::: PROVIDED DATA :::

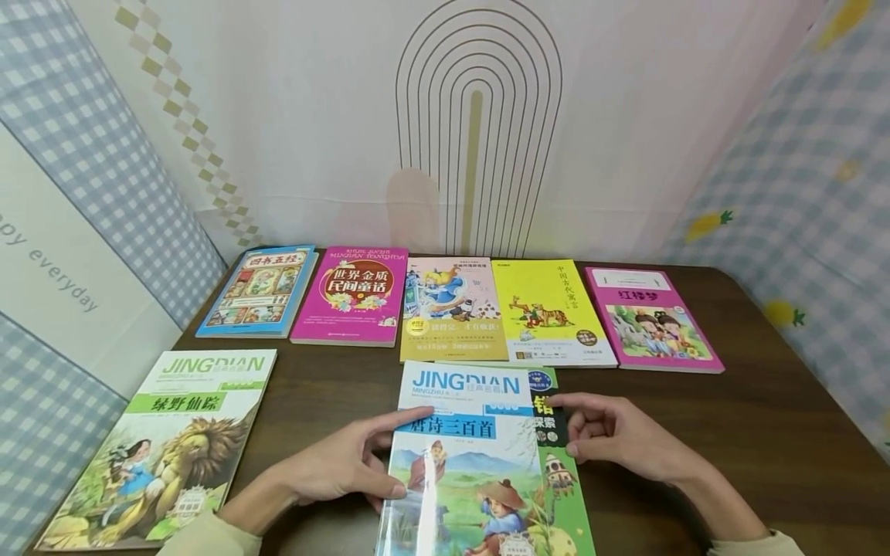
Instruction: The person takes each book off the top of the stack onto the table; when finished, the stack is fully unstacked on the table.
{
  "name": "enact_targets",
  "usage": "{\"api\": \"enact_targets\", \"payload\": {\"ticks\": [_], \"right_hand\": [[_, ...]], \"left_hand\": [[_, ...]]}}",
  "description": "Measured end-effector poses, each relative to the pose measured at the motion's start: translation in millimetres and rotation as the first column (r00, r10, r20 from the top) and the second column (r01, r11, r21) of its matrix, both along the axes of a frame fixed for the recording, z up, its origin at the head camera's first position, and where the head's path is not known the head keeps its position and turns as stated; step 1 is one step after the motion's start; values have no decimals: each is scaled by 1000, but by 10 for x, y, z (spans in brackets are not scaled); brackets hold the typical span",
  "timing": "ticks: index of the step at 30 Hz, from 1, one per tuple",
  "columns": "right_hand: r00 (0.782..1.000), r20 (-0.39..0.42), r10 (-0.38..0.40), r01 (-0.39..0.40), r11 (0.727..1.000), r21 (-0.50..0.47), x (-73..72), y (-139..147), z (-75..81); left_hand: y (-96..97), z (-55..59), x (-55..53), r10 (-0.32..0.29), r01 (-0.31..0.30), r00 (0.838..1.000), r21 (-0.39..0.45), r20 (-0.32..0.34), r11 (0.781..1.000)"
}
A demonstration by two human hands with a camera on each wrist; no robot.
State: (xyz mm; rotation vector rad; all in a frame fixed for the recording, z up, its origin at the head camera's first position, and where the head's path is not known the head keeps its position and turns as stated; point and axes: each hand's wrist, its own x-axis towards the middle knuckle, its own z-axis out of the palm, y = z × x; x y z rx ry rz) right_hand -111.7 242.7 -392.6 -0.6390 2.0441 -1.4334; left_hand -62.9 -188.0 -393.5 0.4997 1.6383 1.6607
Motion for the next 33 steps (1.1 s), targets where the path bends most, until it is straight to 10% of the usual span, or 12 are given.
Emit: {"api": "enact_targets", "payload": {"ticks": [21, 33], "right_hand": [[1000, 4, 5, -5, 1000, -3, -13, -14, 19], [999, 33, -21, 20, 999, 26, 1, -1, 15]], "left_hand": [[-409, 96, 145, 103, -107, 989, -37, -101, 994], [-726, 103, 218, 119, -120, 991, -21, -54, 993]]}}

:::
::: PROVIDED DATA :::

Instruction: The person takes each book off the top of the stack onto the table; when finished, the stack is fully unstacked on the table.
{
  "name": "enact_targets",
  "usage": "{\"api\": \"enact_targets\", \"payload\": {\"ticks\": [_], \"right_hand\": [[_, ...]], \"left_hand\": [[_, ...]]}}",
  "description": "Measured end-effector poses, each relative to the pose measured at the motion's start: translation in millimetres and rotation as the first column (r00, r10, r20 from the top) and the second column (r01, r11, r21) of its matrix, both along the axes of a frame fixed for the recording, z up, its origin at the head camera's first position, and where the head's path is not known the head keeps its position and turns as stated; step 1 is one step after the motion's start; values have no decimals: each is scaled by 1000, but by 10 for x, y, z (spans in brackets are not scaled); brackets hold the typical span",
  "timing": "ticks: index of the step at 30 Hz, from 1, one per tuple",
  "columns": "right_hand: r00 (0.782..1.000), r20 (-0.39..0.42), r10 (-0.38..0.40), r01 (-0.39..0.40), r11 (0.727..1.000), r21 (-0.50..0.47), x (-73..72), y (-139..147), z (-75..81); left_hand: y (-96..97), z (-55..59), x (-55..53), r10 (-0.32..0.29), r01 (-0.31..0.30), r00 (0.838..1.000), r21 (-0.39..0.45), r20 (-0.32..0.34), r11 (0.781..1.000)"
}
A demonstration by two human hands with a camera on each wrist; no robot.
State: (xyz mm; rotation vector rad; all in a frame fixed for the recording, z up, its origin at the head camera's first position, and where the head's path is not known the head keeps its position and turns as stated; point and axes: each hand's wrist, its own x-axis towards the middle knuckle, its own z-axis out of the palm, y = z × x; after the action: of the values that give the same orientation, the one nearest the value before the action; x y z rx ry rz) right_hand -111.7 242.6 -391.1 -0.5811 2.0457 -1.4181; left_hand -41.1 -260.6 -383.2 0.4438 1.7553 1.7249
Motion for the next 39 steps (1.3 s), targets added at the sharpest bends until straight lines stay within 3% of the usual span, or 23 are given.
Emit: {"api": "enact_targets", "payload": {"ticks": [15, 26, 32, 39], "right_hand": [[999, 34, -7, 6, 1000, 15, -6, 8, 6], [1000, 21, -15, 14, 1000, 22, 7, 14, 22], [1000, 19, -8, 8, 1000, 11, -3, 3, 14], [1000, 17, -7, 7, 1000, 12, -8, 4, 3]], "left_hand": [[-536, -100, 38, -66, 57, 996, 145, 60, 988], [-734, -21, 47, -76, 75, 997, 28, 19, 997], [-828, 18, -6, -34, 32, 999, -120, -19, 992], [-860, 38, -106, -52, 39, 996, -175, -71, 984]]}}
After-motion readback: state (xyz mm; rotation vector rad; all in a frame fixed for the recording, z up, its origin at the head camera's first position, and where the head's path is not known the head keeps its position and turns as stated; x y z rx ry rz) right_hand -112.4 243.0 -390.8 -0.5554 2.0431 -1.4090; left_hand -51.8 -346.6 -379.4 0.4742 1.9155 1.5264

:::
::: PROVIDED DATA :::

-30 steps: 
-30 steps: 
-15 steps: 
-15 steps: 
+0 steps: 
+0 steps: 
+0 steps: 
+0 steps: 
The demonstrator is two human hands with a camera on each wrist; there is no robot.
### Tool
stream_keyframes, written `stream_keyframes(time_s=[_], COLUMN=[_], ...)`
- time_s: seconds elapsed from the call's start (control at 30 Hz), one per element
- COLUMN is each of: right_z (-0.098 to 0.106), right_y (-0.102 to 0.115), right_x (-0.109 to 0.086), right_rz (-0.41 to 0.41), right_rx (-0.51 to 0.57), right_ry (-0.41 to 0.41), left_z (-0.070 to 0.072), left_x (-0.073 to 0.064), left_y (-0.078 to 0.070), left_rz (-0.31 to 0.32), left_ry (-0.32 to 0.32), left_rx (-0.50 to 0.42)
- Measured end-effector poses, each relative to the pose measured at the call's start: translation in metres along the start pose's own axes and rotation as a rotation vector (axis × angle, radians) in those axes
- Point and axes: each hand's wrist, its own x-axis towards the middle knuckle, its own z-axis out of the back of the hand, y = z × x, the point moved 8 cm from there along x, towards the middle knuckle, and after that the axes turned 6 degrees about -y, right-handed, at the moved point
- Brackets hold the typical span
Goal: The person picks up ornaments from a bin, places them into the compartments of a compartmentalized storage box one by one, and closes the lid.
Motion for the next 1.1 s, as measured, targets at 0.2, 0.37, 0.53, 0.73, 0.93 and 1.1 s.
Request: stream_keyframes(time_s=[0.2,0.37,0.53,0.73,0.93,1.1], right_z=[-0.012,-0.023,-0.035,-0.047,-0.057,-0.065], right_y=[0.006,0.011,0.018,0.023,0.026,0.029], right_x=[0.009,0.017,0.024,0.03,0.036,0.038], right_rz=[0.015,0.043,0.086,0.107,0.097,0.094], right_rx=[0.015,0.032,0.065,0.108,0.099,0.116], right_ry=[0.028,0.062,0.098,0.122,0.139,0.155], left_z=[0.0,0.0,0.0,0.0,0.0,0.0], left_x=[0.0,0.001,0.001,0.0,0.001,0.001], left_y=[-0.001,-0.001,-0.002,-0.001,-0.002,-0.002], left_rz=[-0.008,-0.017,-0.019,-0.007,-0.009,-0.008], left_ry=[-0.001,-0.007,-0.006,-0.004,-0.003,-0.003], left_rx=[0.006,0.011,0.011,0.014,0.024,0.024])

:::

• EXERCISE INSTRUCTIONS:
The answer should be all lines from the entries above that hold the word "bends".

• FINISHED EXERCISE:
Motion for the next 33 steps (1.1 s), targets where the path bends most, until it is straight to 10% of the usual span, or 12 are given.
Motion for the next 39 steps (1.3 s), targets added at the sharpest bends until straight lines stay within 3% of the usual span, or 23 are given.

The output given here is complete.